■ **TASK TO COMPLETE**: Reproduce the records exactly through the line with "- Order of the".

■ **LISTED RECORDS**:
..........

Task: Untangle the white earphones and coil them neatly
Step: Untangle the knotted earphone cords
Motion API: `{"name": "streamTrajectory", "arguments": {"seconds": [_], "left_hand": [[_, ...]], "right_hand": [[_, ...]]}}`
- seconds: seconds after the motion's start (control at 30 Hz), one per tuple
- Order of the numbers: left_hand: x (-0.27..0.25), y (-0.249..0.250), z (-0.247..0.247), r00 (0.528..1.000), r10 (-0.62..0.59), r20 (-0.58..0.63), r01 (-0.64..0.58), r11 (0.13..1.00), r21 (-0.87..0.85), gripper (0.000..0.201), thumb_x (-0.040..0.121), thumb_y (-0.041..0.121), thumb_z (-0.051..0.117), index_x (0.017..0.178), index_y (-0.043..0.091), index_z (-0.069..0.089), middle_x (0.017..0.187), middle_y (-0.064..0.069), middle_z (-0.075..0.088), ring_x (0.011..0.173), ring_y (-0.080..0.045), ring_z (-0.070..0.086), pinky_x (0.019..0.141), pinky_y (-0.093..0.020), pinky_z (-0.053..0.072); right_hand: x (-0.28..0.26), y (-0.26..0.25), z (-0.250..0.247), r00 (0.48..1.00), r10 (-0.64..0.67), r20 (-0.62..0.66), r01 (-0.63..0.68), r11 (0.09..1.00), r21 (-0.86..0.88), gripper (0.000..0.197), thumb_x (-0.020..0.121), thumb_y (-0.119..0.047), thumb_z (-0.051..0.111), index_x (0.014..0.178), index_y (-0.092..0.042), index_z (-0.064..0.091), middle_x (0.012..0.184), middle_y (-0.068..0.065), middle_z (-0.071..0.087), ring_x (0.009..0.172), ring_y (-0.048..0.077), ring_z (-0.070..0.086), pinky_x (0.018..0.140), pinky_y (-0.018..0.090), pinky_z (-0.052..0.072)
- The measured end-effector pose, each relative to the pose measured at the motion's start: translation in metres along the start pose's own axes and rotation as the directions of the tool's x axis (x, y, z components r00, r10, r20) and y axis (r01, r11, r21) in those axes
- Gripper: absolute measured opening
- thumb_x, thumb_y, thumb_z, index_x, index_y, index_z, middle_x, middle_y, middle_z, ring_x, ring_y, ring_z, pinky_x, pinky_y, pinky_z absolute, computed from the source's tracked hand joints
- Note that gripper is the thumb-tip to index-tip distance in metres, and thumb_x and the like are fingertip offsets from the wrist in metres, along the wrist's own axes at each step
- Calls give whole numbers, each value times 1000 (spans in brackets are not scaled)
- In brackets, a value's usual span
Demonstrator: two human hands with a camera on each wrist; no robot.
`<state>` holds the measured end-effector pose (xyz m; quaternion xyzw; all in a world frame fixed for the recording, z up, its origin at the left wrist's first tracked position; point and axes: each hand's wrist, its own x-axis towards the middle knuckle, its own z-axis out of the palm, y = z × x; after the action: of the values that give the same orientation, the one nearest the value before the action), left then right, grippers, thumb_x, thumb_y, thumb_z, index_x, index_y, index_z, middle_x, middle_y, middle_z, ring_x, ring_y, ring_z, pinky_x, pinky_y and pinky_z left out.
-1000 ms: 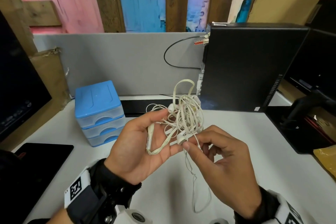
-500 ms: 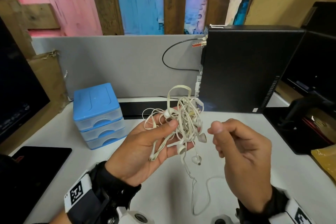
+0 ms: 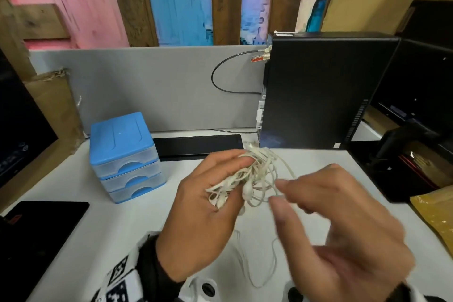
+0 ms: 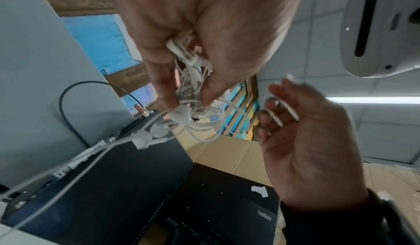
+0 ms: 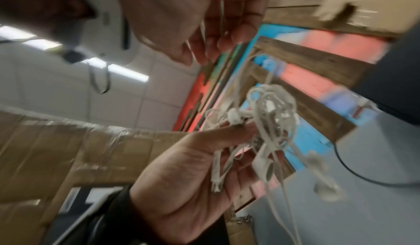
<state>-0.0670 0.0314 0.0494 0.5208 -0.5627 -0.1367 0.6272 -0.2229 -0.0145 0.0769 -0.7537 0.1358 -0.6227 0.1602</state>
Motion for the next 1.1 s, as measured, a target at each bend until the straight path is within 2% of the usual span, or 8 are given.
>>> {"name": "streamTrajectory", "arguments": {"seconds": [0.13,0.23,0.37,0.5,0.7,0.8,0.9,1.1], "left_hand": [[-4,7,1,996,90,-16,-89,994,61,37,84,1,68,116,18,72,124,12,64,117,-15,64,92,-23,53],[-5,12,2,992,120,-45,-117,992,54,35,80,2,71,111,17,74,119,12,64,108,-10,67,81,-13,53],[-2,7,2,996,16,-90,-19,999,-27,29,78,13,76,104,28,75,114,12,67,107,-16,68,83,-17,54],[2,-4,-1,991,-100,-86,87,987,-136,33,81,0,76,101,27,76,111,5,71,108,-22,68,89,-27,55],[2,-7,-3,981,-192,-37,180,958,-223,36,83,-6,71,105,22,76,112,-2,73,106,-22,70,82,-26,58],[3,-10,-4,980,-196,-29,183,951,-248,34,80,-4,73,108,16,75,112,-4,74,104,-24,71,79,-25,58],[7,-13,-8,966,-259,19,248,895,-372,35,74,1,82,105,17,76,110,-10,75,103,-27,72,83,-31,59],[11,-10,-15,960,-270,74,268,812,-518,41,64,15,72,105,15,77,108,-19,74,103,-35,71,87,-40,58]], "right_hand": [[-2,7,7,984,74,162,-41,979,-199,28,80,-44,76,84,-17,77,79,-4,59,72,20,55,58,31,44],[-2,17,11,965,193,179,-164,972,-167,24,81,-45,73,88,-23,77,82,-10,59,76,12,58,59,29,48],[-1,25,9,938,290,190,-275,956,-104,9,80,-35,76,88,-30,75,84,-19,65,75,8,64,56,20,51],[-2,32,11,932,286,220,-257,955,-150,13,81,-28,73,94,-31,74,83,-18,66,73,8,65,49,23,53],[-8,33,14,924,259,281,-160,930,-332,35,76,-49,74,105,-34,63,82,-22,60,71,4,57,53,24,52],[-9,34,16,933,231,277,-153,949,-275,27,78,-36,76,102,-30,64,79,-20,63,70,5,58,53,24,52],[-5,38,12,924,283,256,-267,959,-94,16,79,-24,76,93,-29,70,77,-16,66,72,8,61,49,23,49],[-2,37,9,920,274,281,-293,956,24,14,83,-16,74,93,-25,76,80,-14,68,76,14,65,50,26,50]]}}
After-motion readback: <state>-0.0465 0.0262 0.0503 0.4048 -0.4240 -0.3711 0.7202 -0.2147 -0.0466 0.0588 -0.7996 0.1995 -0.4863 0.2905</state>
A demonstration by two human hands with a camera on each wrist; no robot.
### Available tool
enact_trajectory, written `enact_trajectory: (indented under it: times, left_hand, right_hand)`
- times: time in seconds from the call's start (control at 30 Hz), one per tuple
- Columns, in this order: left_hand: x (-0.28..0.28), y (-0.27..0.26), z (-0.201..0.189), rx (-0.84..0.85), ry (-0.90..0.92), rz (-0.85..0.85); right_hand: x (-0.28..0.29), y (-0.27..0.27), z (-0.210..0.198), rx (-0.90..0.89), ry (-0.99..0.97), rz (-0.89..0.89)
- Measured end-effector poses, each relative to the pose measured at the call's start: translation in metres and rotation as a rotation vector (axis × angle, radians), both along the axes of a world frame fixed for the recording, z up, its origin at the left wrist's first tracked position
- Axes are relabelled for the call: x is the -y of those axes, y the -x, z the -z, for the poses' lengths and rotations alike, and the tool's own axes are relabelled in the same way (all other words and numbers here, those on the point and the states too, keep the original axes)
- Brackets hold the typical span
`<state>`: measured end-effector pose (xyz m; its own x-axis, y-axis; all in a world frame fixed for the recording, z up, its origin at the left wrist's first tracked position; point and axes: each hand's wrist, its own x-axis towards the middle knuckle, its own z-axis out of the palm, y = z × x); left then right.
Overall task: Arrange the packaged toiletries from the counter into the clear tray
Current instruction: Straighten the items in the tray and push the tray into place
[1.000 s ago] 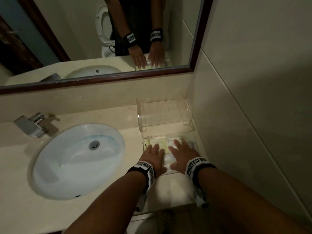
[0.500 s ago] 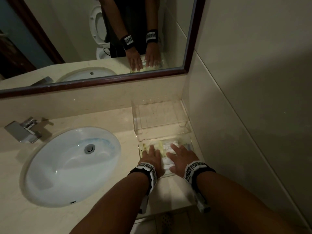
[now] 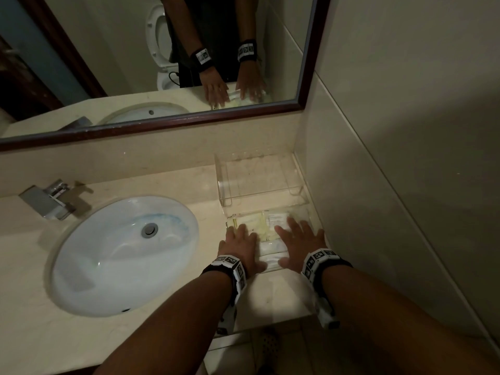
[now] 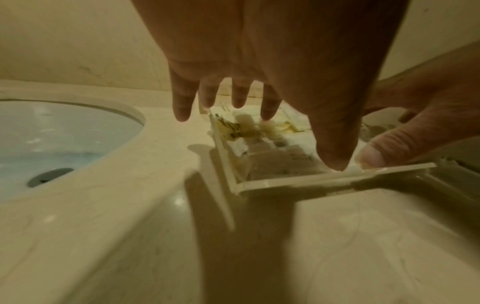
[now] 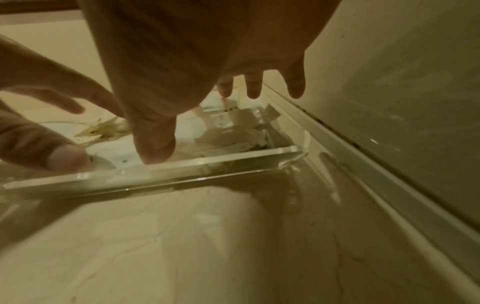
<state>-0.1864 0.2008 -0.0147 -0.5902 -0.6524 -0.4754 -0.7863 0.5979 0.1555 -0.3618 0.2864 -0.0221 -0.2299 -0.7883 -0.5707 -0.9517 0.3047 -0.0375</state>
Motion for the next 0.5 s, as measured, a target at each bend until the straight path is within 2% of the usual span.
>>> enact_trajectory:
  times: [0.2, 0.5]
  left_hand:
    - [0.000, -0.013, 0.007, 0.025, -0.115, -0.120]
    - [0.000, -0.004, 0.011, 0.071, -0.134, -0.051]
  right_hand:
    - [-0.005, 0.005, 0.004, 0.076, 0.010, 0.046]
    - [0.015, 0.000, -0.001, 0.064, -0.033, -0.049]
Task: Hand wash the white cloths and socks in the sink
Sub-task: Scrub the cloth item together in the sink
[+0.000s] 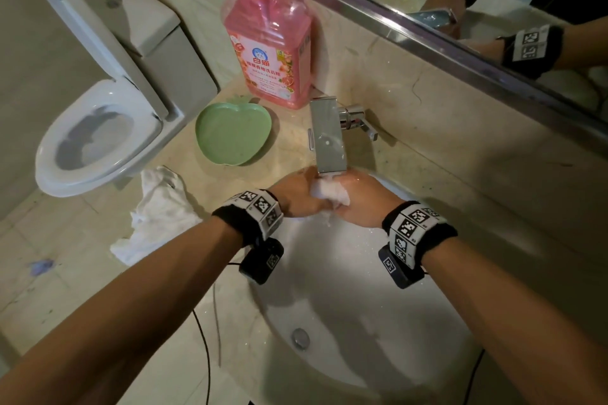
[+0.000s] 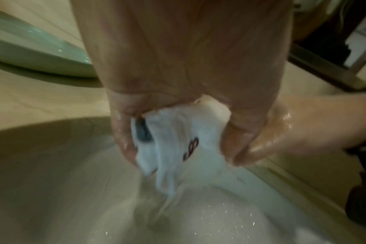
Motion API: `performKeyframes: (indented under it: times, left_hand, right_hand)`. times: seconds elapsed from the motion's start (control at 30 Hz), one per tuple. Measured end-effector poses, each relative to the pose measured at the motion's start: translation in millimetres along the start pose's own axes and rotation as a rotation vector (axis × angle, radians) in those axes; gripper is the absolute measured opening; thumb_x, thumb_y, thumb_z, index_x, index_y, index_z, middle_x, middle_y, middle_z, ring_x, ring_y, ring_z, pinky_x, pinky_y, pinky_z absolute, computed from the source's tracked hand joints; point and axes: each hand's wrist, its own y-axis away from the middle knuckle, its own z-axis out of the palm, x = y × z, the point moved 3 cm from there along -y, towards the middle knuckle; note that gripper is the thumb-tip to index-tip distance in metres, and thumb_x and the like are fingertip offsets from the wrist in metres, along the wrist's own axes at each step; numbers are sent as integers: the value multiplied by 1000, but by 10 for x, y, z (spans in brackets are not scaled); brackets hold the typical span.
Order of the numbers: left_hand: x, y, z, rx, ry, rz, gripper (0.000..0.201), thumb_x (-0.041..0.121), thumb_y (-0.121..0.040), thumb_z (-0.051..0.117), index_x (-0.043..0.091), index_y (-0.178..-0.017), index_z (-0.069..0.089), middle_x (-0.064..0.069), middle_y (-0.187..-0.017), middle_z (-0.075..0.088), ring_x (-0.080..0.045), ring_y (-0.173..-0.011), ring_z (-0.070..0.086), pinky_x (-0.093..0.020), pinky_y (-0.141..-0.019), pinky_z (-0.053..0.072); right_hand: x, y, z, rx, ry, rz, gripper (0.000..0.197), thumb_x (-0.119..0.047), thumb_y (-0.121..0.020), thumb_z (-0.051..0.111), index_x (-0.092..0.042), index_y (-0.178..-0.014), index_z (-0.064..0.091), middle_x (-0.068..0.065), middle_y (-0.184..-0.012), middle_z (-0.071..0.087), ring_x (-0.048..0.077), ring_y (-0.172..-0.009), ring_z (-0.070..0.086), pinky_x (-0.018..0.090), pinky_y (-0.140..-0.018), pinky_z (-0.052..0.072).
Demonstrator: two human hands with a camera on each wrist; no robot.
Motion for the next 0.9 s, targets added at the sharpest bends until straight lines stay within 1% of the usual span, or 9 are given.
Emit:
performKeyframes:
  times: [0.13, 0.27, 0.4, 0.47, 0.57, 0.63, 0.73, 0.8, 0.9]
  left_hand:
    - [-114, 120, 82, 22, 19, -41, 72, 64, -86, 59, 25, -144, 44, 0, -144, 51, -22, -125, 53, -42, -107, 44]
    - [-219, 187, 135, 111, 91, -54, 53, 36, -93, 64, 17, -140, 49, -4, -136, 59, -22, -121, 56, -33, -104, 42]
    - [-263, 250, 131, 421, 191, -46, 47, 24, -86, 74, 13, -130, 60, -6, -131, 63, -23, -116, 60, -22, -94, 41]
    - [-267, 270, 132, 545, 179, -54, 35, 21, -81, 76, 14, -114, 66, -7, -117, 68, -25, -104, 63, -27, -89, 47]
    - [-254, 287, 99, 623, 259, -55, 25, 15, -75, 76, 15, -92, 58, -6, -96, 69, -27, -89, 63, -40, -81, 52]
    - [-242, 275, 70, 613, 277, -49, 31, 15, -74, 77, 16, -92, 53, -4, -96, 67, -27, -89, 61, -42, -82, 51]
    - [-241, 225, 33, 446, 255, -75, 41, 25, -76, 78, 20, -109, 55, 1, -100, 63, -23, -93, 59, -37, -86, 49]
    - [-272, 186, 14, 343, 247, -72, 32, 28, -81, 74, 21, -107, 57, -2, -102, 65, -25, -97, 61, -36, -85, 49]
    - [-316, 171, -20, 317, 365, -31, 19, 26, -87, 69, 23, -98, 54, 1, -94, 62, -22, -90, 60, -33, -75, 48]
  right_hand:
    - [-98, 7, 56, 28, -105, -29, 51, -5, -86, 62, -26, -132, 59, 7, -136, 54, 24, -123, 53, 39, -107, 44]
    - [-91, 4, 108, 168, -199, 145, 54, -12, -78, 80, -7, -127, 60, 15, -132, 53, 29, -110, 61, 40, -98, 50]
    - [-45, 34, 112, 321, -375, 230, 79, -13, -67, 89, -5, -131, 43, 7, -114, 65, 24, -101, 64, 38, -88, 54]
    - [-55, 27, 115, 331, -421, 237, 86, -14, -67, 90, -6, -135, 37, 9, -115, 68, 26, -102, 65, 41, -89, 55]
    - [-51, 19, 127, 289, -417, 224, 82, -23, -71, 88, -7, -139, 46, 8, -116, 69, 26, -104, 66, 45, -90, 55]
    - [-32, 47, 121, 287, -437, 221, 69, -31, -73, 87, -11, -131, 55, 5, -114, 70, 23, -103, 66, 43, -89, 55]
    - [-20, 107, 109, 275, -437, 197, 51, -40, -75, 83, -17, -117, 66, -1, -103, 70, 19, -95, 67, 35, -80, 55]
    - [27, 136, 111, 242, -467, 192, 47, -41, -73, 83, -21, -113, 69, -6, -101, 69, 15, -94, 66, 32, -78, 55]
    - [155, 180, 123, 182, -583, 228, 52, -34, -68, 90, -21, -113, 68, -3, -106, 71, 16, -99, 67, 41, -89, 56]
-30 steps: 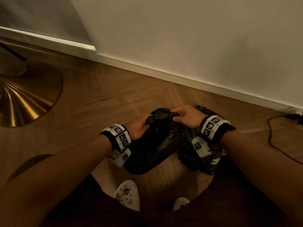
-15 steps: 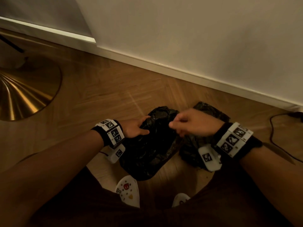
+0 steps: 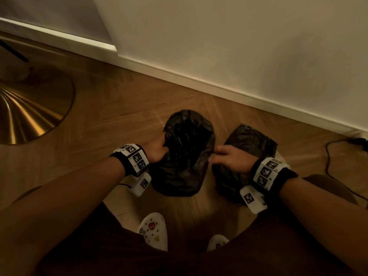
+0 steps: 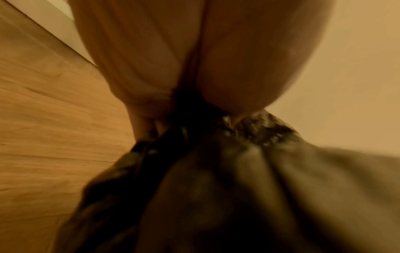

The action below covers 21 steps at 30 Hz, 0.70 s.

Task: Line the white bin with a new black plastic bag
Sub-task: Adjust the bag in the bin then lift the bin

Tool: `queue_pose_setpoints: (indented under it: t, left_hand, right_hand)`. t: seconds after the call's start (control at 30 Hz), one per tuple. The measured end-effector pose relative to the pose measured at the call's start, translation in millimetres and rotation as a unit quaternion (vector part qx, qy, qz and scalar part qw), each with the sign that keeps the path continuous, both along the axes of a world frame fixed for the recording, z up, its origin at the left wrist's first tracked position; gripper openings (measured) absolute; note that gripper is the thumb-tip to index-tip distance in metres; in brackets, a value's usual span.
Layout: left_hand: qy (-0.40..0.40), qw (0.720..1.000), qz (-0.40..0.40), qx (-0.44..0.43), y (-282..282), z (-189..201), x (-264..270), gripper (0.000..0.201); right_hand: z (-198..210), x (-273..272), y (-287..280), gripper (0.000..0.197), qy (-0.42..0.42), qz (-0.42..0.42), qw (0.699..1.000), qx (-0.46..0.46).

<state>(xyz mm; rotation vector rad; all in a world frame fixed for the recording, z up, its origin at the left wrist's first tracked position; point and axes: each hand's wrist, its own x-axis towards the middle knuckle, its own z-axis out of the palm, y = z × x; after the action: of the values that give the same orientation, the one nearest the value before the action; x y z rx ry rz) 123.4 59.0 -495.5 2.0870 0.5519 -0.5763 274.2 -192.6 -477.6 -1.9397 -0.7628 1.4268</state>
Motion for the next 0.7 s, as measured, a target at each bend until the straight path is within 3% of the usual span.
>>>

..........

■ **RESPONSE**:
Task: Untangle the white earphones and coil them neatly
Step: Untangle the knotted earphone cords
Motion API: `{"name": "streamTrajectory", "arguments": {"seconds": [_], "left_hand": [[_, ...]], "right_hand": [[_, ...]]}}`
- seconds: seconds after the motion's start (control at 30 Hz), one per tuple
- Order of the numbers: left_hand: x (-0.27..0.25), y (-0.249..0.250), z (-0.247..0.247), r00 (0.528..1.000), r10 (-0.62..0.59), r20 (-0.58..0.63), r01 (-0.64..0.58), r11 (0.13..1.00), r21 (-0.87..0.85), gripper (0.000..0.201), thumb_x (-0.040..0.121), thumb_y (-0.041..0.121), thumb_z (-0.051..0.117), index_x (0.017..0.178), index_y (-0.043..0.091), index_z (-0.069..0.089), middle_x (0.017..0.187), middle_y (-0.064..0.069), middle_z (-0.075..0.088), ring_x (0.011..0.173), ring_y (-0.080..0.045), ring_z (-0.070..0.086), pinky_x (0.019..0.141), pinky_y (-0.093..0.020), pinky_z (-0.053..0.072); right_hand: x (-0.28..0.26), y (-0.26..0.25), z (-0.250..0.247), r00 (0.48..1.00), r10 (-0.64..0.67), r20 (-0.62..0.66), r01 (-0.63..0.68), r11 (0.09..1.00), r21 (-0.86..0.88), gripper (0.000..0.197), thumb_x (-0.020..0.121), thumb_y (-0.119..0.047), thumb_z (-0.051..0.111), index_x (0.014..0.178), index_y (-0.092..0.042), index_z (-0.064..0.091), middle_x (0.012..0.184), middle_y (-0.068..0.065), middle_z (-0.071..0.087), ring_x (0.009..0.172), ring_y (-0.048..0.077), ring_z (-0.070..0.086), pinky_x (0.018..0.140), pinky_y (-0.018..0.090), pinky_z (-0.052..0.072)

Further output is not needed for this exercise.